Un matin, Timko aperçut tout en haut d'un grand chêne une pomme rouge. Elle brillait tellement sous le soleil !
— Oh, comme j'aimerais avoir cette pomme ! murmura Timko.
Il commença à grimper dans l'arbre. Il monta sur la première branche. Puis sur la deuxième. Puis sur la troisième. Mais le chêne était très, très haut.
Timko s'arrêta au milieu du tronc et regarda en bas. Oh, que c'était haut ! Ses pattes se mirent à trembler. Il s'accrocha fermement à l'écorce.
— À l'aide… chuchota-t-il tout doucement. Mais si doucement que personne ne l'entendit.
Un écureuil nommé Orisa passa en courant.

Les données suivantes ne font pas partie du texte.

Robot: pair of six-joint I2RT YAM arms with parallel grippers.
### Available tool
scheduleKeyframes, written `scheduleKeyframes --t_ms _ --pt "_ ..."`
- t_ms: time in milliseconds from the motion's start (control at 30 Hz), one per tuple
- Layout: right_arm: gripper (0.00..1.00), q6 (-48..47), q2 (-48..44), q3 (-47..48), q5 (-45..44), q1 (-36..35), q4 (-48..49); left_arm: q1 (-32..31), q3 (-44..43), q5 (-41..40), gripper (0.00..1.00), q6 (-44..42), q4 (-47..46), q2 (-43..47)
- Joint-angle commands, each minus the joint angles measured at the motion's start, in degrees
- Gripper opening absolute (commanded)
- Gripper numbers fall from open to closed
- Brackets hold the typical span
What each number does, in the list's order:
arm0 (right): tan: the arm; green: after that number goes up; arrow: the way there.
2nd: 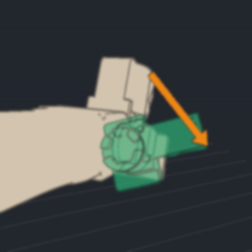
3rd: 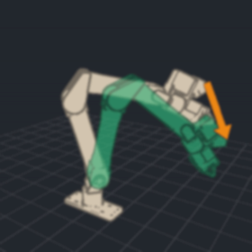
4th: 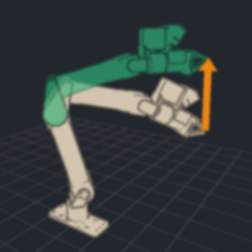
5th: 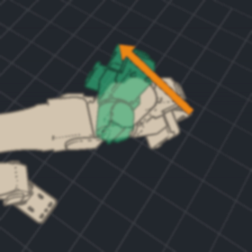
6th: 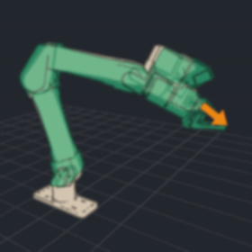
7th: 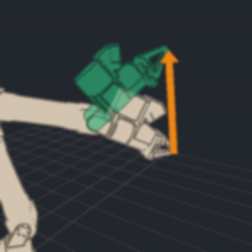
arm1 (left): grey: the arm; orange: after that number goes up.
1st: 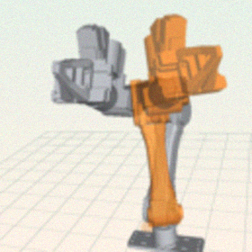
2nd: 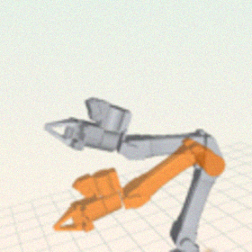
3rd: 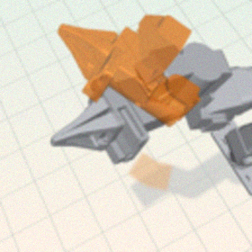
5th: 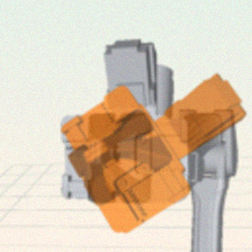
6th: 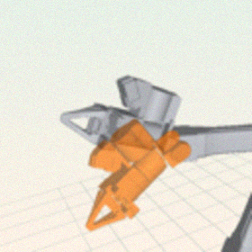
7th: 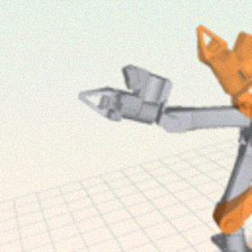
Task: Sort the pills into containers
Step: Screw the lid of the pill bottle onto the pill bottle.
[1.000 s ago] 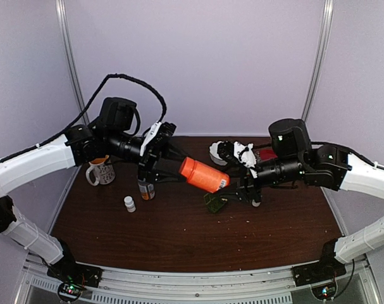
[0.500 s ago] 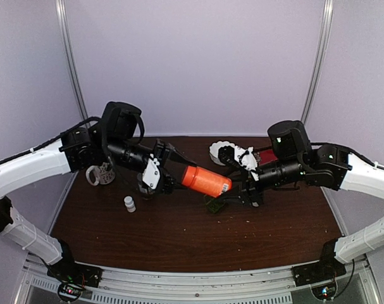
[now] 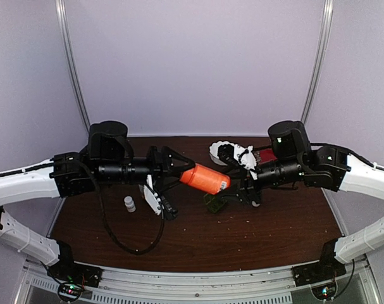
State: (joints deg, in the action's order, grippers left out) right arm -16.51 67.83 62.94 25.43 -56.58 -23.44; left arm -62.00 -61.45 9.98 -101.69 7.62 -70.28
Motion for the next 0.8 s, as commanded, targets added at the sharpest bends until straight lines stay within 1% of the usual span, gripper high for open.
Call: scheduleKeyframes --t_ms 0,33,67,133,267,333,400,433,500,567,600,667,700,767 --pt "0.00 3.6 -1.0 1.3 3.5 0.1 3.5 -1.1 0.2 -0.1 0.77 -2.1 -2.9 0.3" --pt "0.00 3.2 -1.1 1.4 3.2 0.1 3.1 -1.1 0.3 0.1 0.93 0.7 -2.8 0.6" --pt "0.00 3.1 -1.4 1.3 2.9 0.1 2.8 -1.1 0.2 0.6 0.97 3.8 -2.6 1.2" --pt "0.00 2.2 -2.1 1.1 2.5 0.1 1.9 -1.0 -0.3 1.8 0.98 11.5 -1.6 2.5" --pt "0.00 0.5 -4.5 -0.7 2.4 0.1 1.9 -1.0 1.2 3.3 0.97 21.3 -0.5 6.6" --pt "0.00 -0.4 -5.5 -1.2 1.7 0.1 1.9 -1.0 1.8 4.7 0.98 28.9 -1.6 8.6" --pt "0.00 -1.3 -6.1 -1.3 0.9 0.1 1.6 -1.0 2.0 6.0 0.98 39.6 -3.1 10.2" --pt "0.00 -1.7 -6.4 -1.5 0.1 0.1 1.7 -1.0 2.0 6.3 0.97 49.0 -3.7 10.7" --pt "0.00 -2.3 -7.0 -1.7 -1.4 0.1 1.9 -1.0 1.1 4.5 0.98 62.6 -4.3 10.6" --pt "0.00 -2.8 -7.5 -2.2 -3.0 0.1 3.0 -1.0 -1.2 -2.3 0.98 77.8 -3.6 9.6" --pt "0.00 -2.8 -7.8 -2.5 -3.8 0.1 3.6 -1.0 -2.6 -5.1 0.98 83.8 -2.2 8.9" --pt "0.00 -2.9 -8.4 -3.0 -4.9 0.0 4.9 -0.9 -6.8 -8.5 0.98 92.5 3.0 7.1" --pt "0.00 -3.1 -8.7 -3.2 -5.6 -0.1 5.5 -0.5 -8.5 -8.5 0.98 96.0 5.4 6.2" --pt "0.00 -3.6 -8.9 -3.4 -7.4 -0.6 6.2 1.1 -11.3 -4.4 0.98 103.2 8.8 4.1"
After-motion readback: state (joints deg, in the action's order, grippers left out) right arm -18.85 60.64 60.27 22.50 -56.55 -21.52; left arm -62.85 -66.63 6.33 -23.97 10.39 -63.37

— Bonjour, Timko ! cria-t-elle, et elle continua sa route.
Timko ne répondit pas. Il avait honte d'avouer qu'il était coincé.
Un pivert nommé Stoukalo vola près de lui.
— Salut, Timko ! Belle journée ! fit-il en tapant du bec.
Timko se tut encore. Il pensait pouvoir se débrouiller tout seul.
Une heure passa. Les pattes de Timko étaient très fatiguées. Le soleil monta haut dans le ciel, et il commença à faire chaud.
Soudain, en bas, apparut un ours nommé Myron. Il était grand et gentil.
— Hé, qui est là-haut dans l'arbre ? gronda Myron.
Timko prit une grande respiration.
— Myron ! C'est moi, Timko ! Je suis coincé, je ne peux ni monter ni descendre ! Aide-moi, s'il te plaît !
— J'arrive ! répondit Myron.
L'ours s'approcha du chêne et entoura le tronc de ses bras puissants. Il secoua l'arbre une fois ! Deux fois !
La pomme tomba directement dans les pattes de Timko. Et une longue branche tomba aussi, solide comme une échelle.
— Descends par la branche, comme sur un pont ! conseilla Myron.
Timko grimpa prudemment sur la branche et dévala très vite jusqu'en bas.
— Merci ! cria-t-il joyeusement, et il partagea la pomme avec l'ours.
Ils s'assirent sous l'arbre et mangèrent ensemble. La pomme était douce et juteuse. Et elle était encore plus bonne parce qu'ils la mangeaient à deux.
L'écureuil Orisa revint avec des noisettes. Le pivert Stoukalo apporta des baies. Tous ensemble, ils firent une vraie fête sous le vieux chêne.
Quand le soleil se coucha, Timko était assis au milieu de ses amis et souriait. Sa queue touffue remuait de joie.
Et le soir, en s'endormant dans son terrier, l'écureuil pensa longtemps qu'il avait bien fait de ne pas se taire.